Never mind that this idea of an offshore team diligently implementing the spec to the letter hand-waves away the software engineering, as if it’s a mere implementation detail not intimately connected to the system delivering the desired safety and performance characteristics.

>more time spent working on the problem by a domain expert gives more opportunity to identify deficiencies in the specification

So much this. This is happening in other industries, too. Domain experts are also becoming less expert because of lack of proper feedback about their designs.

It's great to have a spec, but you should understand what's happening with the spec and how it applies to the actual code that executes.

With software we can get software that is very close to being an executable spec. By adding a layer of indirection we make everything harder.

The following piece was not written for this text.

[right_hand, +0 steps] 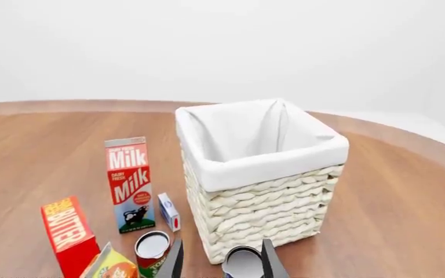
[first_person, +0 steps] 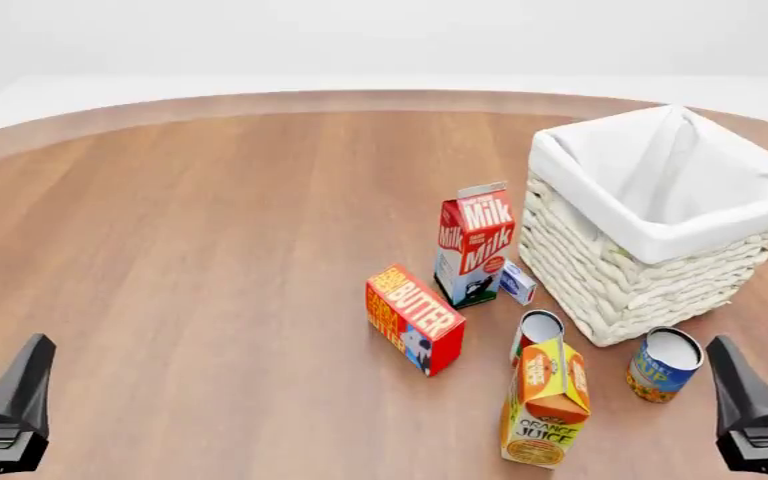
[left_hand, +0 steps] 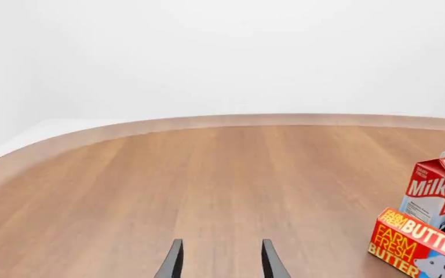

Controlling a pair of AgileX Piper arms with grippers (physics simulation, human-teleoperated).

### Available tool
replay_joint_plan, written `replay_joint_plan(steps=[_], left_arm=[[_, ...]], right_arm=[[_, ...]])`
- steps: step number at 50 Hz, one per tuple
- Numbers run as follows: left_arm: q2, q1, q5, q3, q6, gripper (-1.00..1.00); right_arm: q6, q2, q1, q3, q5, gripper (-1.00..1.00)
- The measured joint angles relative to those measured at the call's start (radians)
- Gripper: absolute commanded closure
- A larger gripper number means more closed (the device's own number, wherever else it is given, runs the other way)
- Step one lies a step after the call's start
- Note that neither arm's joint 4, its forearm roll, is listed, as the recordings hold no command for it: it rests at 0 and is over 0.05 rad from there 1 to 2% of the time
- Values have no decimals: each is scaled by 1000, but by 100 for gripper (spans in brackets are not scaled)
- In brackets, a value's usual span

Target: Pick up the alphabet soup, and put it in the basket.

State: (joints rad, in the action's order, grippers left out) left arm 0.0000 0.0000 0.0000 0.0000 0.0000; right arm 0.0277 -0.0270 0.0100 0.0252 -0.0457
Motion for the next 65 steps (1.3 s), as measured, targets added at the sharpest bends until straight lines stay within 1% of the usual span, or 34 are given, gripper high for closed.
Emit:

Developing Safety Critical Systems is nothing like developing "ordinary" systems. The stakes are so much higher that absolute rigour at every step is demanded and enforced. This is why "Software Engineering Process" methodologies were invented and enforced using "Formal Methods". When this rigour is lost you have catastrophic system failure like in the "current-day" Boeing company.

> Never mind that this idea of an offshore team diligently implementing the spec to the letter hand-waves away the software engineering, as if it’s a mere implementation detail not intimately connected to the system delivering the desired safety and performance characteristics.

If the "offshore" team does not have the requisite Domain Expertise (which seems to be the case here), then it is Boeing's job to provide rigorous specifications and more importantly have safety checks/verification/tests/etc. in place to guarantee "correctness to spec." Problems in the specifications itself are the responsibility of the Boeing Design/Engineering team.

The problem is domain experts aren't actually that good specifications either.

Do you know who is trained to be good at spec'ing software? Software engineers.

You have missed the point.

Domain Expertise is an absolute necessity to come up with Rigorous Specifications and in particular; for Safety Critical Systems.

If they can be done by a single person (whatever be his role name) all the more better but usually for Safety Critical (and highly specialized) Systems that is not possible and hence you need two (or more) people.